[7/19/17 MATT AGORIST] As Democrats fear monger over the loss of Obamacare, according to Republican Senator Rand Paul, they need not be scared, as the GOP bill is not a repeal at all.
“I think the longer the bill is out there, the more conservative Republicans are going to discover that it’s not a repeal, and the more that everybody is going to discover that it keeps the fundamental flaw of Obamacare.” Paul said on CBS’ Face The Nation.
As Paul notes, the GOP bill maintains the fundamental flaw of Obamacare which is that this was never about giving people affordable health care and always about making health insurance companies super rich by forcing all Americans to become customers of major health insurance providers.
Through Obamacare, insurance companies are literally using government force to mandate that everyone in the country buy their product, via penalties and threats, and the GOP plan keeps this in place.

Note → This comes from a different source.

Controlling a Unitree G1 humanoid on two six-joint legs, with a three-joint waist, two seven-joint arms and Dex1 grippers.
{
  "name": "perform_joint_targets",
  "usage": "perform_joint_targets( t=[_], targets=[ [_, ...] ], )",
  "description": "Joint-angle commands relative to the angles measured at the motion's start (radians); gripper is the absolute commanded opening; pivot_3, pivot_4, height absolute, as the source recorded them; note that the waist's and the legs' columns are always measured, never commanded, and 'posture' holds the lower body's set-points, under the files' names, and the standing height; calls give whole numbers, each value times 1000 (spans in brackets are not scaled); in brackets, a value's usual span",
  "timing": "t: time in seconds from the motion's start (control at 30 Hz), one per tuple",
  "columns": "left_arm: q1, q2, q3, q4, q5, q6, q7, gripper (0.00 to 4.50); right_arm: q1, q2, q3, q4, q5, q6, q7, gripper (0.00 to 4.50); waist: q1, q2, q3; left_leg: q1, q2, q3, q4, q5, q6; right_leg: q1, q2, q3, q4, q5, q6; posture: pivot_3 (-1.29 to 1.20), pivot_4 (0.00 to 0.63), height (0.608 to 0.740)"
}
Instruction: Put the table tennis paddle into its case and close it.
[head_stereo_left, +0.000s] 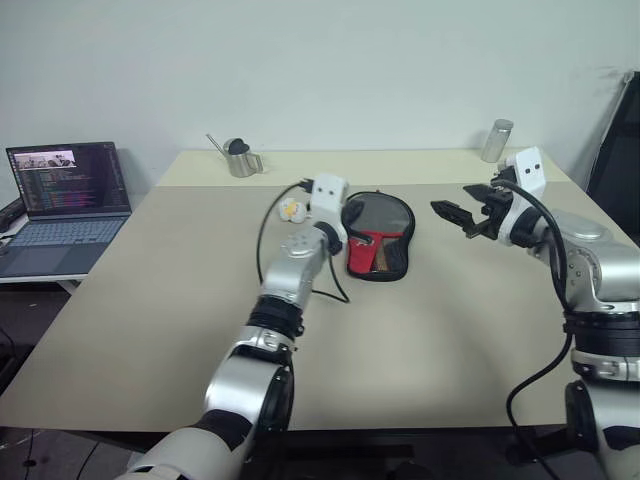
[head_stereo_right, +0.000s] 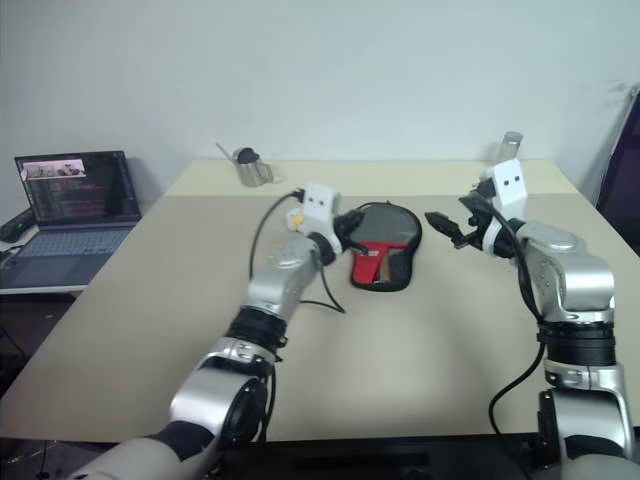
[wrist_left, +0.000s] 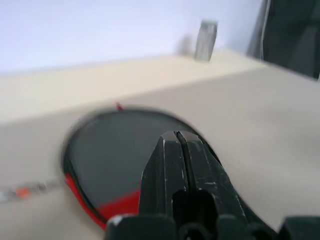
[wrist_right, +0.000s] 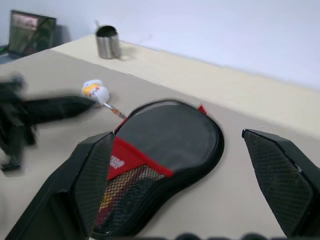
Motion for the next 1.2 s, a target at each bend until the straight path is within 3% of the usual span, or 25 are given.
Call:
perform_joint_targets(
  t=[0.03, 0.13, 0.27, 0.47, 0.77, 1.2],
  targets=[
    [33, 144, 78, -212, -127, 126, -157, 194, -38, 116, -158, 38, 112, 113, -161, 4500, -8, 1, 0, 0, 0, 0, 0, 0, 0, 0, 0, 0, 0, 0, 0, 0, 150, 740],
    [72, 244, 89, -291, -178, 223, -230, 915, -48, 185, -228, 94, 142, 153, -258, 4500, -5, 1, -1, 0, 0, -1, 0, 0, 0, 0, 1, 0, 0, 0, 0, 0, 150, 740],
    [147, 400, 137, -376, -257, 338, -349, 2260, -78, 250, -310, 213, 177, 175, -370, 4500, -2, 1, -1, 0, -1, -2, 0, 0, 0, 0, 0, 0, 0, 0, 0, 0, 150, 740],
    [286, 541, 127, -511, -302, 407, -462, 4444, -106, 276, -377, 385, 213, 175, -442, 4500, -3, 1, -1, 0, -1, -3, 0, 0, 0, 0, 0, 0, -1, 0, 0, 0, 150, 740],
    [419, 564, 129, -696, -353, 468, -475, 4444, -86, 336, -411, 498, 274, 170, -473, 4500, -5, 2, -1, 0, 0, -2, 0, 0, 0, 1, 0, 0, 0, 0, 0, 0, 150, 740],
    [462, 595, 104, -728, -345, 470, -477, 4444, -100, 482, -378, 531, 323, 110, -472, 4500, -39, 2, -2, 3, 1, -1, 0, 0, 0, 1, 2, 1, 1, 0, 0, 0, 150, 740]
  ],
)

“It keeps the insurance mandates that cause the prices to rise, which chase young, healthy people out of the marketplace, and leads to what people call adverse selection, where you have a sicker and sicker insurance pool, and the premiums keep rising through the roof.” the Senator urged.
By using the state to mandate everyone purchase their product, insurance companies were given a windfall of massive profits. Even the heavily left-leaning Salon.com reported on this windfall last year:
A Salon analysis of regulatory filings found that the top five health insurers — UnitedHealth, Anthem, Aetna, Humana and Cigna — have doled out nearly $30 billion in stock buybacks and dividends from 2013 to 2015. (The Supreme Court ruled in favor of the Affordable Care Act in 2012.)

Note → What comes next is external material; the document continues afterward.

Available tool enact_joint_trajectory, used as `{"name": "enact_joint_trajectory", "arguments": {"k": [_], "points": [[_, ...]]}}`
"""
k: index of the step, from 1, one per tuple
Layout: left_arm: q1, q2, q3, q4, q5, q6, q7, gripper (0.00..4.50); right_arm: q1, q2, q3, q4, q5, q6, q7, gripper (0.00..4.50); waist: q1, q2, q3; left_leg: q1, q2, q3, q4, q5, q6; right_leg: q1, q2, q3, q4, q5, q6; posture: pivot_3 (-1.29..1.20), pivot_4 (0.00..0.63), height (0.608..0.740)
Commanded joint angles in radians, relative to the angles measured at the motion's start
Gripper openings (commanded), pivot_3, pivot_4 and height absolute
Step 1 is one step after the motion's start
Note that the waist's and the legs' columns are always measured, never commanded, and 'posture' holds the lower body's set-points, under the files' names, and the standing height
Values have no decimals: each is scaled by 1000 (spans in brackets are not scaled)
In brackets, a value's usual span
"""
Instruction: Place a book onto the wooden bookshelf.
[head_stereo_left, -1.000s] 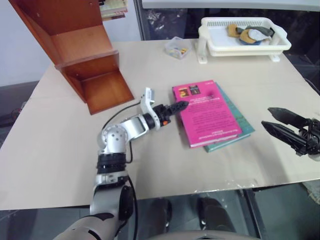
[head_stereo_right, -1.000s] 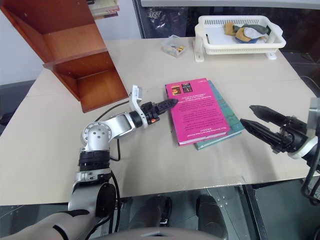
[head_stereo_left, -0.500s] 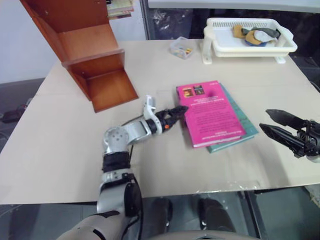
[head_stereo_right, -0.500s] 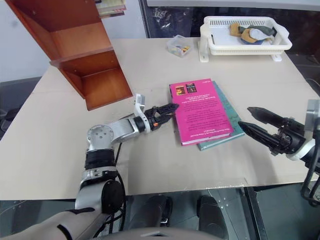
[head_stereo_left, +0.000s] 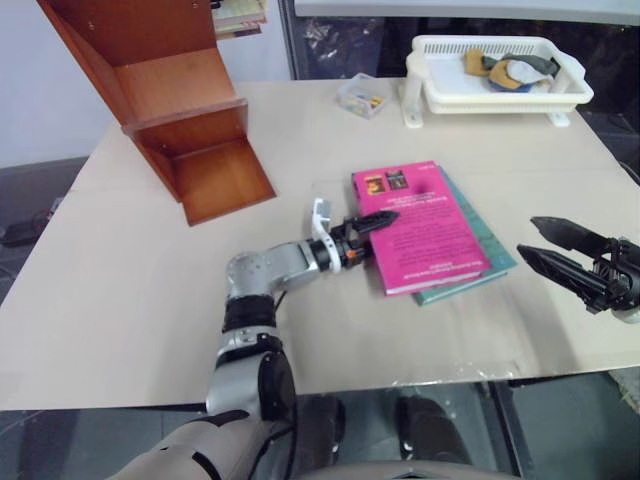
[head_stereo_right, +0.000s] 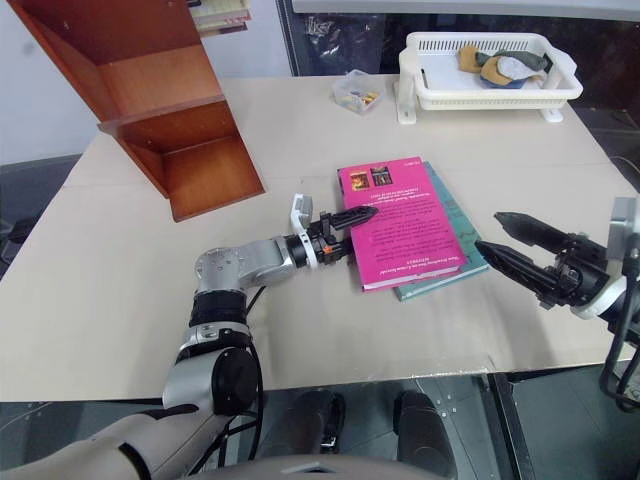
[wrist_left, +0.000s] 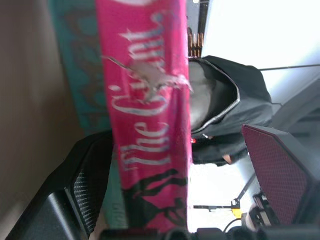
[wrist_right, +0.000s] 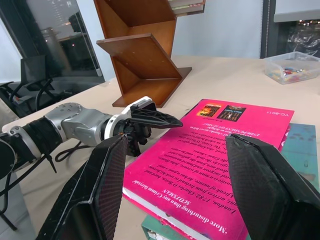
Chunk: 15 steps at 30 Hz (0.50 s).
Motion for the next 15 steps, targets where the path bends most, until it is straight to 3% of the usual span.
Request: {"name": "enact_joint_trajectory", "arguments": {"k": [1, 6, 8, 15], "points": [[-16, -11, -3, -2, -15, 20, -26, 3329, 8, -10, -14, -36, 15, -24, -4, 3177, 0, 0, 0, 0, 0, 0, 0, 0, 0, 0, 0, 0, 0, 0, 0, 0, 150, 740], [-24, -9, 26, 29, -17, -6, -14, 948, 17, -7, -11, -39, 17, -30, -7, 3177, 0, 0, 0, 0, 0, 0, 0, 0, 0, 0, -1, 0, 0, 0, 0, 0, 150, 740], [-29, -9, 41, 46, -15, -21, -16, 293, 17, -7, -8, -38, 21, -29, -5, 3177, 0, 0, 0, 0, 0, 0, 0, 0, 0, 0, -1, 0, 0, 0, 0, 0, 150, 740], [-15, -3, 63, -33, -43, -41, -43, 222, 9, -17, 1, -23, 48, -19, 4, 3177, -1, 0, 0, 0, 0, 0, 0, 0, 0, 0, -1, 0, 0, 0, 0, 0, 150, 740]]}}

Meanwhile, the increase in customers that these health insurers received under ACA has helped raise the stock prices of the top five insurers — some 80 percent for Anthem and 165 percent for Aetna since the high court ruled on June 28, 2012 that Obamacare was constitutional.
While Americans continue to fork out more money, insurers are doing great.
In the interview with Face the Nation, Rand Paul acknowledged the same trend. “I mean, we promised the voters for four elections. They elected us to repeal Obamacare, and now we’re going to keep most of the taxes, keep the regs (regulations), keep the subsidies, and create a giant bailout superfund for the insurance companies. I just don’t see it,” Paul said.
“I’m not for any taxpayer money going to … an industry that makes $15 billion a year,” declared Paul.
As Justin Gardner noted for the Free Thought Project last month, the health care “debate” has been portrayed as Republicans and Democrats valiantly fighting for the interest of American citizens. But as Ron Paul points out, the actual difference amounts to slightly different degrees of government control over health care, all of it stifling free market solutions and driving up costs.
Exhibit A is the recent move by Democrats and Republicans alike to ban the importation of prescription drugs from other countries such as Canada. While the American Health Care Act takes all the headlines, Congress is quietly passing the FDA Reauthorization Act of 2017—the framework of the Big Pharma protectionist racket.
While the two parties debate superficial and stagnant aspects of the Health Care bill, Republicans and Democrats alike meet behind closed doors with the insurance lobbyists they’re beholden to, in order to figure out ways to increase their bottom lines at the expense of you — the US taxpayer.
“They get enormous profit from the group plans, and then they lose money in the individual markets and they whine, and they come to Washington, they write the bill, and they get bailed out. It’s a terrible situation.” Paul urged.
Sadly, Rand Paul is one of the only politicians in Washington who is unafraid of calling out the medical industrial complex. And, in spite of his best intentions, we can likely expect the Republican bill to pass, causing even more divide between the left and the right — while the big insurance companies watch profits soar — and very little changes in regard to health care.